-- What is needed --
Look through the listing below for the string "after". Show each line where it occurs.

-- Supplied information --
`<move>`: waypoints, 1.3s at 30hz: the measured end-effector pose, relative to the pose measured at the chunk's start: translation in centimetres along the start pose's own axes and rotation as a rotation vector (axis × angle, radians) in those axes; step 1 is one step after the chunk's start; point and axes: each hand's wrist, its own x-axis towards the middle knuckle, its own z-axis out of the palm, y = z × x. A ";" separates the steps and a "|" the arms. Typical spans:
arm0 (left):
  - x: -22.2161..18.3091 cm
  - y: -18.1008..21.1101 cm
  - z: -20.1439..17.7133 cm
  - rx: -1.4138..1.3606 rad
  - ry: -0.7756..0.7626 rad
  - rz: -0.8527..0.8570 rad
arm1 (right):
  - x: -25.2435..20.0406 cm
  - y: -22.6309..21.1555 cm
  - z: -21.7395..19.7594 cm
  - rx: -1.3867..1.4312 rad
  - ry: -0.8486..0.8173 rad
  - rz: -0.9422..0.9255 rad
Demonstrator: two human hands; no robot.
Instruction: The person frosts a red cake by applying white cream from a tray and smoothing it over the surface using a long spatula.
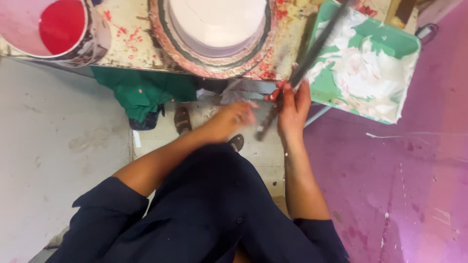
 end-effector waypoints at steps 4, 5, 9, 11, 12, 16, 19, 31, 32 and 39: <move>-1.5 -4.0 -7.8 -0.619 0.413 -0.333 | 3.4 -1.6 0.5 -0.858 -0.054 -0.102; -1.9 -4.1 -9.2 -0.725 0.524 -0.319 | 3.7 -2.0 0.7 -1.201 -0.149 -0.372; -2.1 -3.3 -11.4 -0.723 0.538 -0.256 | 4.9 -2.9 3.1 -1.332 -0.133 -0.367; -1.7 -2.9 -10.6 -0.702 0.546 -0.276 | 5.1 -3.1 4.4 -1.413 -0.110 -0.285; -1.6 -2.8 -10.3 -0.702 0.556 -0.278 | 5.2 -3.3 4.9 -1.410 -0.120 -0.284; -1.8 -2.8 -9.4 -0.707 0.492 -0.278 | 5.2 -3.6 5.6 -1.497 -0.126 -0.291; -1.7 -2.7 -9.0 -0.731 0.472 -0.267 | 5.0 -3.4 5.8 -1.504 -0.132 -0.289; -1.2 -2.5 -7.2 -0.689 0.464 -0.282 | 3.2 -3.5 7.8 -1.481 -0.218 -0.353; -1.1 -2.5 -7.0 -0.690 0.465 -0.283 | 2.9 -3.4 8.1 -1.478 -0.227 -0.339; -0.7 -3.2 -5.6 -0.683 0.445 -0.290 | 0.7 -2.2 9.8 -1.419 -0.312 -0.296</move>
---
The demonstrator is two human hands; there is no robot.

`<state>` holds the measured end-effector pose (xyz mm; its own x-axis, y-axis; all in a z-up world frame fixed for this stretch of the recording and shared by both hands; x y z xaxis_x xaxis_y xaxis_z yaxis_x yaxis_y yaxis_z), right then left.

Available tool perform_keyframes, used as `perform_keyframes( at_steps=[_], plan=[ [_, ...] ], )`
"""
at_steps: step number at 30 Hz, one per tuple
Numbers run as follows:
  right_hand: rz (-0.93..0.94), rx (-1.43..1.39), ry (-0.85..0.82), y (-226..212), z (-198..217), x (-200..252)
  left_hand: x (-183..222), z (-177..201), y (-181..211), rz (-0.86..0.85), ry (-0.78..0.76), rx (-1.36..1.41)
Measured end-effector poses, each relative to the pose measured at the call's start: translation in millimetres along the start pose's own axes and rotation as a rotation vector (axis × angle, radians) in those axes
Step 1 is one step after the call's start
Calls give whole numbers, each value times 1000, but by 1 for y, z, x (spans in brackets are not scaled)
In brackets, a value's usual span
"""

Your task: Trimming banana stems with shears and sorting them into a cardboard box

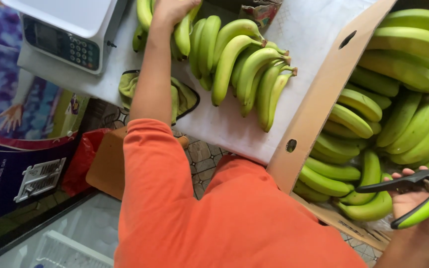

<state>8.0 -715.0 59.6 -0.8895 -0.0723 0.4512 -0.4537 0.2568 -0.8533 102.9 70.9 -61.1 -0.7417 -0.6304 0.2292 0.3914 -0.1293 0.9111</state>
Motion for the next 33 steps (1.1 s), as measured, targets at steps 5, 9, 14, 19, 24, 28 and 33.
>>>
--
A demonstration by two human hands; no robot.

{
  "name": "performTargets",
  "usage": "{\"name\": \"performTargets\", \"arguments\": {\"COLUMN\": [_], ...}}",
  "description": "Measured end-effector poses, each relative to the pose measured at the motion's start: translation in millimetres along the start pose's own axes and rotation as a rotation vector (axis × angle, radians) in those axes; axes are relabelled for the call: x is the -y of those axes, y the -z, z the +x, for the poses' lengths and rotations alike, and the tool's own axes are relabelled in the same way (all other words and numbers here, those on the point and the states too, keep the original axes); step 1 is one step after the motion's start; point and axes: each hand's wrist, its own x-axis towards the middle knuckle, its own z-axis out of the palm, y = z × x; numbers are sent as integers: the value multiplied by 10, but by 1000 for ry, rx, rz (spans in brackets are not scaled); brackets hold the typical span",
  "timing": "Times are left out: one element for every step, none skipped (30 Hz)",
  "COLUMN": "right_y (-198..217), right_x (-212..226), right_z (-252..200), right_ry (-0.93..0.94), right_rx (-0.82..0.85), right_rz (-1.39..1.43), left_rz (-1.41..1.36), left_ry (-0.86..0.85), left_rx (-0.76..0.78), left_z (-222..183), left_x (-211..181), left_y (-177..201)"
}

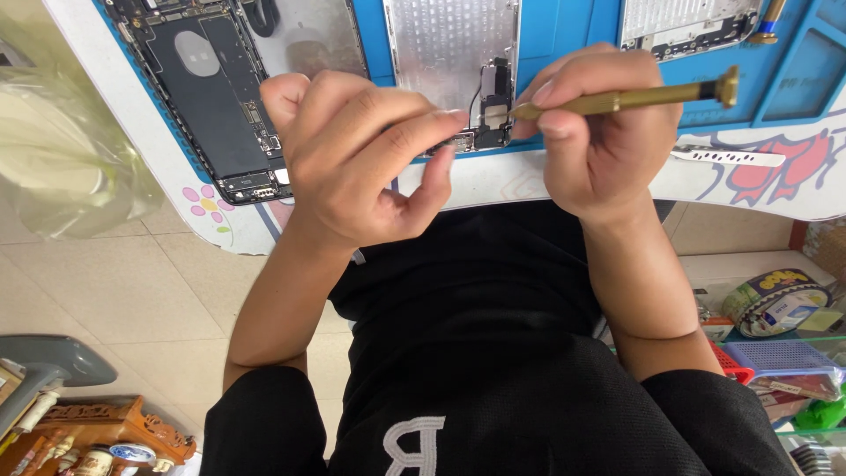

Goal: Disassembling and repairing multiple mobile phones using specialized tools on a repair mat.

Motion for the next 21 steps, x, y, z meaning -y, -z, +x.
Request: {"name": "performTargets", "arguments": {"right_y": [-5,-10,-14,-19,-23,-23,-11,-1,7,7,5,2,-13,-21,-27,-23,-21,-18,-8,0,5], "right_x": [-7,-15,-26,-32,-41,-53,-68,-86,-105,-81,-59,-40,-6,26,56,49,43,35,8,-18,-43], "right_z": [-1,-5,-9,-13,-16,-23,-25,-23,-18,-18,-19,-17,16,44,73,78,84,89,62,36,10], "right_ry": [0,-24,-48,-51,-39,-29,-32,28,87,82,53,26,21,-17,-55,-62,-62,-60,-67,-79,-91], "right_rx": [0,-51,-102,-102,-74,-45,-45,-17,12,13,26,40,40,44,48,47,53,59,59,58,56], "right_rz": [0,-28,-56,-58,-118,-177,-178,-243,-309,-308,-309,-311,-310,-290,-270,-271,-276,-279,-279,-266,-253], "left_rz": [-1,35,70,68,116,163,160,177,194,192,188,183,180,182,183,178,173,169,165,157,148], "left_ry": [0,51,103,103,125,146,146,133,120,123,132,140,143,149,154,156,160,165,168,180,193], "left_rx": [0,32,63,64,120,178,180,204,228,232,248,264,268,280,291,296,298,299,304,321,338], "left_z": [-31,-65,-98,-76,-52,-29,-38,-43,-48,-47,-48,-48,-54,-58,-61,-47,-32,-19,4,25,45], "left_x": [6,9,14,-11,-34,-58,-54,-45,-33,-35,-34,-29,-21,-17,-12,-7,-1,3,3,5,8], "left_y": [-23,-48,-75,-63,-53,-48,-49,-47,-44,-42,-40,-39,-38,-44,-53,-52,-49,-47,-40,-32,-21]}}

-- Output --
`<move>`: waypoints, 1.3s at 30hz: the measured end-effector pose, relative to the pose measured at the chunk's start: translation in centimetres along the start pose's own axes and rotation as a rotation vector (axis × angle, radians) in those axes; step 1 is one step after the chunk's start; point and axes: each hand's wrist, its own x-axis towards the middle knuckle, its own z-axis out of the palm, y = z × x. A ";" separates the steps and a "|" the arms. Typical spans:
Step 1 is one step after the call's start
  "description": "Measured end-effector poses, each relative to the pose measured at the motion's start: translation in millimetres along the start pose's own axes and rotation as a rotation vector (axis × angle, radians) in those axes; axes are relabelled for the call: x is the -y of those axes, y the -z, z the +x, for the poses' lengths and rotations alike, and the tool's own axes are relabelled in the same way (all other words and numbers here, those on the point and the states too, keep the original axes); step 1 is one step after the motion's start; point and axes: each hand's wrist, its own x-axis towards the middle knuckle, its own z-axis out of the palm, y = z × x; numbers are sent as integers: the value multiplied by 10, but by 1000 for ry, rx, rz (spans in brackets are not scaled); brackets hold the typical span",

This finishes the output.